* _Task to carry out_
Wherever the listing holds a picture, leave it out, and copy the remainder exactly.

* _Data extract_
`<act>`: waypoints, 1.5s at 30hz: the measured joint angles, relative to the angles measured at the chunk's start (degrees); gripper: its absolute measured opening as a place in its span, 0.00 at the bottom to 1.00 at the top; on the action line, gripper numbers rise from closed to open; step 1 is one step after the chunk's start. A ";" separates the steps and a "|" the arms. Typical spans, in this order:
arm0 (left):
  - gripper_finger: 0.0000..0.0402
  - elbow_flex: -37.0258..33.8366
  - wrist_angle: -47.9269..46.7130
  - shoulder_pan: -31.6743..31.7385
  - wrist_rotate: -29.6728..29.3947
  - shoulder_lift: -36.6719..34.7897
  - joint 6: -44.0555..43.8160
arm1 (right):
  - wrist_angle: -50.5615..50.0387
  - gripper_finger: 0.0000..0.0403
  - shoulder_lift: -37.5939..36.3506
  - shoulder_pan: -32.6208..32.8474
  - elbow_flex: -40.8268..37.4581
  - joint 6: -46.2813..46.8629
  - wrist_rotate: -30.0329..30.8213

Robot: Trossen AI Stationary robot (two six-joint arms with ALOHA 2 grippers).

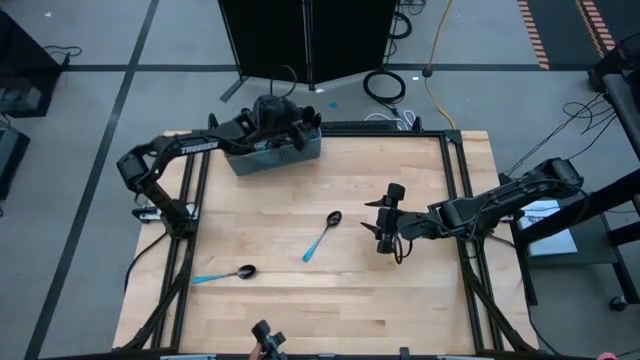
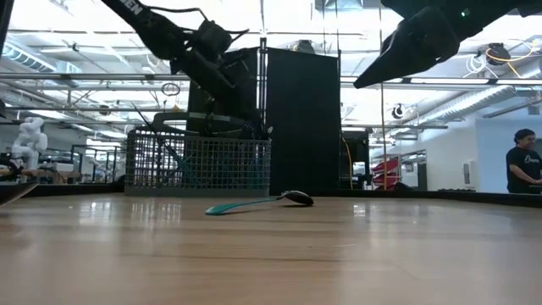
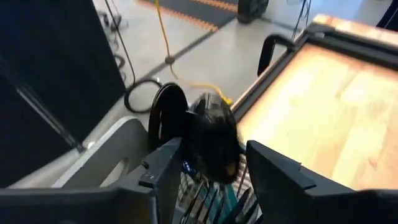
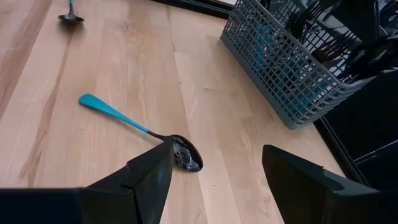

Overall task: Sort silverware
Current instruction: Put the blue spoon into the silverware basket

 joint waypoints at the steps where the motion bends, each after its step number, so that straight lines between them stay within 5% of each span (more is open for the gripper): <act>1: 0.44 1.25 -2.31 0.03 0.01 0.03 0.00 | 0.08 0.60 0.00 0.00 0.00 0.00 -0.02; 10: 0.46 11.64 -16.92 0.03 0.02 -0.89 0.56 | 0.11 0.60 0.00 0.00 0.00 0.22 -0.02; 19: 0.46 15.38 -34.28 -6.62 3.01 -10.96 0.35 | -0.44 0.60 0.00 0.02 0.00 0.22 -0.50; 29: 0.45 15.42 -73.35 -30.07 5.90 -16.97 -22.17 | -0.09 0.60 0.00 0.02 0.00 -0.59 -4.56; 38: 0.45 15.35 -76.29 -55.72 -4.88 -14.17 -37.56 | -0.08 0.60 0.00 0.67 0.00 1.51 -4.58; 45: 0.45 15.31 -78.26 -65.01 -8.46 -6.87 -41.92 | -0.23 0.60 0.00 0.79 0.00 1.88 -4.57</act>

* _Response_
`<act>`: waypoints, 1.5s at 30hz: the measured joint angles, relative to the angles measured at the chunk's start (degrees); gripper: its absolute measured opening as a place in its span, 0.00 at the bottom to 1.00 at the top; on the action line, gripper numbers rise from closed to open; step 1 is one step after the chunk's start. A ";" separates the steps and a "|" the arms. Typical spans, in this order:
arm0 (left):
  - gripper_finger: 0.0000..0.0402
  - elbow_flex: -37.0258..33.8366
  - wrist_angle: -47.9269..46.7130
  - shoulder_pan: -31.6743..31.7385
  - wrist_rotate: -29.6728..29.3947
  - shoulder_lift: -36.6719..34.7897
  - joint 6: -44.0555..43.8160
arm1 (right):
  - wrist_angle: -50.5615..50.0387
  - gripper_finger: 0.0000..0.0403
  - shoulder_lift: -37.5939..36.3506
  - shoulder_pan: -32.6208..32.8474
  - elbow_flex: -40.8268..37.4581
  - joint 6: -46.2813..46.8629
  - wrist_rotate: -30.0329..30.8213

Robot: Trossen AI Stationary robot (two six-joint arms with ALOHA 2 grippers).


Overall task: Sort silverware
Current instruction: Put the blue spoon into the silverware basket

 joint waypoints at the steps where the motion bends, each after its step number, so that straight lines between them stay within 5% of each span (more is open for the gripper): <act>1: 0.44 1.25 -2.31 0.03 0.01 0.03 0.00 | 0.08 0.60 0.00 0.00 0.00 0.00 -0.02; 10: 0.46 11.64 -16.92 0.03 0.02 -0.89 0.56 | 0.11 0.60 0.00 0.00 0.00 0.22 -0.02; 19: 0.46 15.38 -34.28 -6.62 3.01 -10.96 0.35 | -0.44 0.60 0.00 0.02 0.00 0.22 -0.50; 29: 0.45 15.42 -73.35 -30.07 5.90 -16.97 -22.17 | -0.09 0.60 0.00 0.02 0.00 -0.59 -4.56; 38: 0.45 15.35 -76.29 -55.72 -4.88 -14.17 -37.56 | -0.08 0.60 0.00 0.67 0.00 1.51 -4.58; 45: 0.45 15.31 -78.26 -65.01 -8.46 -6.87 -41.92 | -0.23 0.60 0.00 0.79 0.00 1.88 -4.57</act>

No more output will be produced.